REQUIRED WORK:
Repeat exactly, please, the lines that begin at the start of the listing and end at the line holding "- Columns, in".

--------------------------------------------------

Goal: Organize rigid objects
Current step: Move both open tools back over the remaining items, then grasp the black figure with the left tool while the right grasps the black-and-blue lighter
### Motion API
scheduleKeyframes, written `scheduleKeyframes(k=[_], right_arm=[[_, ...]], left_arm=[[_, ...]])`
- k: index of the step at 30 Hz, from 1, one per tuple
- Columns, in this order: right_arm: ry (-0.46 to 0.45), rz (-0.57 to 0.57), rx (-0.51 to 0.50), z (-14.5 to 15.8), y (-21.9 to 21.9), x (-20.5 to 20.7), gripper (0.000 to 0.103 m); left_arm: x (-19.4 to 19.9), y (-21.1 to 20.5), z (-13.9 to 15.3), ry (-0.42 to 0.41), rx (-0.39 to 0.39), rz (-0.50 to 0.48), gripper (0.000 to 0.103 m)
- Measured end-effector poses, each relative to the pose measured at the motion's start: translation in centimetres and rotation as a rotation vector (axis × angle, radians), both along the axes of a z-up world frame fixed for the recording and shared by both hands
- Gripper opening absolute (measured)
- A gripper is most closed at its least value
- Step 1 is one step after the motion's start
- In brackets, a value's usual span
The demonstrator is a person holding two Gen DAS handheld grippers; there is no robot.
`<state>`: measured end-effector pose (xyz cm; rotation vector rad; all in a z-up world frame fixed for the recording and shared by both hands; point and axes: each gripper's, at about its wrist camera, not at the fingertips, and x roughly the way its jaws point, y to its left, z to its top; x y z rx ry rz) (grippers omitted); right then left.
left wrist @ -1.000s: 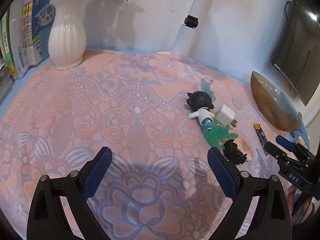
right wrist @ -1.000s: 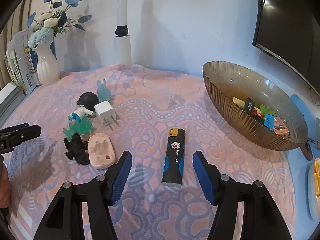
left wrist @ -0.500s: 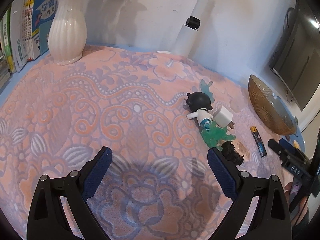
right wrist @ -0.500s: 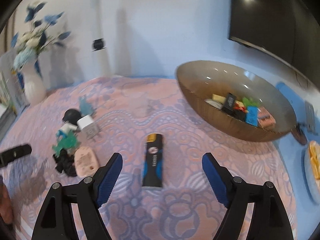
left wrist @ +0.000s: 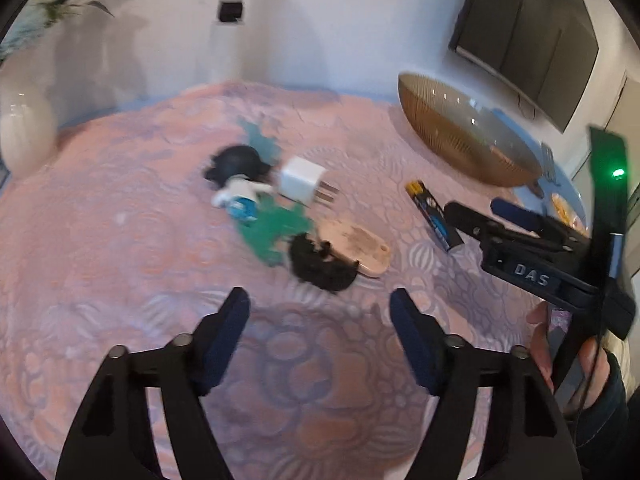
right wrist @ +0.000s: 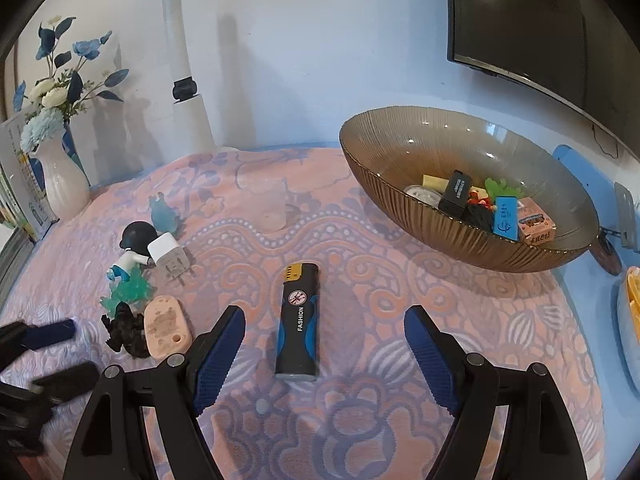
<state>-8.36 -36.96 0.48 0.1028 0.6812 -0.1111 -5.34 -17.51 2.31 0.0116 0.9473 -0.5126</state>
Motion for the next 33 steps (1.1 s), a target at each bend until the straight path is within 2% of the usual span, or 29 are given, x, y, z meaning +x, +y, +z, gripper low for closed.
scheduleKeyframes(k=[3,5,11,13,14,16,21,23,29,31,32,33], right_arm=[[-0.004,0.004,-0.005,0.0,0.1,-0.1,0.080],[0.003,0.009,-0.005,-0.2,0.3,0.0,0.080],[0.019,0.021,-0.015,-0.6,0.8,0.5,0.080],[0.030,0.027,-0.014,-0.7,0.8,0.7,0.079],[0.033,0.029,-0.015,-0.8,0.8,0.7,0.074],[0.050,0.043,-0.012,-1.0,1.0,1.0,0.063],[0.104,0.070,-0.017,-1.8,1.5,1.7,0.052],[0.122,0.081,-0.021,-2.1,1.7,1.9,0.042],[0.140,0.121,-0.024,-2.0,2.3,1.9,0.033],[0.143,0.124,-0.042,-1.9,2.7,1.9,0.030],[0.145,0.128,-0.046,-1.8,2.9,1.8,0.029],[0.147,0.130,-0.046,-1.8,2.9,1.8,0.029]], left_arm=[[0.9,-0.2,-0.8,0.035,-0.034,0.009,0.059],[1.7,0.0,-1.3,0.054,-0.053,0.019,0.059],[2.0,-1.0,-1.3,0.028,-0.034,0.012,0.056],[1.9,-1.3,-1.3,0.006,-0.013,0.013,0.041],[1.9,-1.3,-1.2,0.001,-0.010,0.012,0.039],[1.7,-1.0,-1.1,0.002,-0.026,0.007,0.038],[0.6,0.3,-0.3,-0.023,-0.037,-0.002,0.038],[-0.1,1.3,0.0,-0.022,-0.035,-0.017,0.038],[-1.5,5.0,-0.5,0.013,0.033,-0.068,0.039],[-1.5,6.2,-0.8,0.039,0.034,-0.061,0.040],[-1.5,6.9,-0.8,0.048,0.020,-0.059,0.042],[-1.5,7.5,-0.7,0.051,0.016,-0.046,0.050]])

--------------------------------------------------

WRITTEN SOLUTION:
Goal: Organize rigid objects
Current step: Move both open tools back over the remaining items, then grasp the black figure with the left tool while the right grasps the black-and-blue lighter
### Motion API
scheduleKeyframes, written `scheduleKeyframes(k=[_], right_arm=[[_, ...]], left_arm=[[_, ...]])`
- k: index of the step at 30 Hz, from 1, one per tuple
- Columns, in this order: right_arm: ry (-0.46 to 0.45), rz (-0.57 to 0.57), rx (-0.51 to 0.50), z (-14.5 to 15.8), y (-21.9 to 21.9), x (-20.5 to 20.7), gripper (0.000 to 0.103 m); left_arm: x (-19.4 to 19.9), y (-21.1 to 20.5), z (-13.9 to 15.3), ry (-0.42 to 0.41), rx (-0.39 to 0.39), rz (-0.50 to 0.48), gripper (0.000 to 0.103 m)

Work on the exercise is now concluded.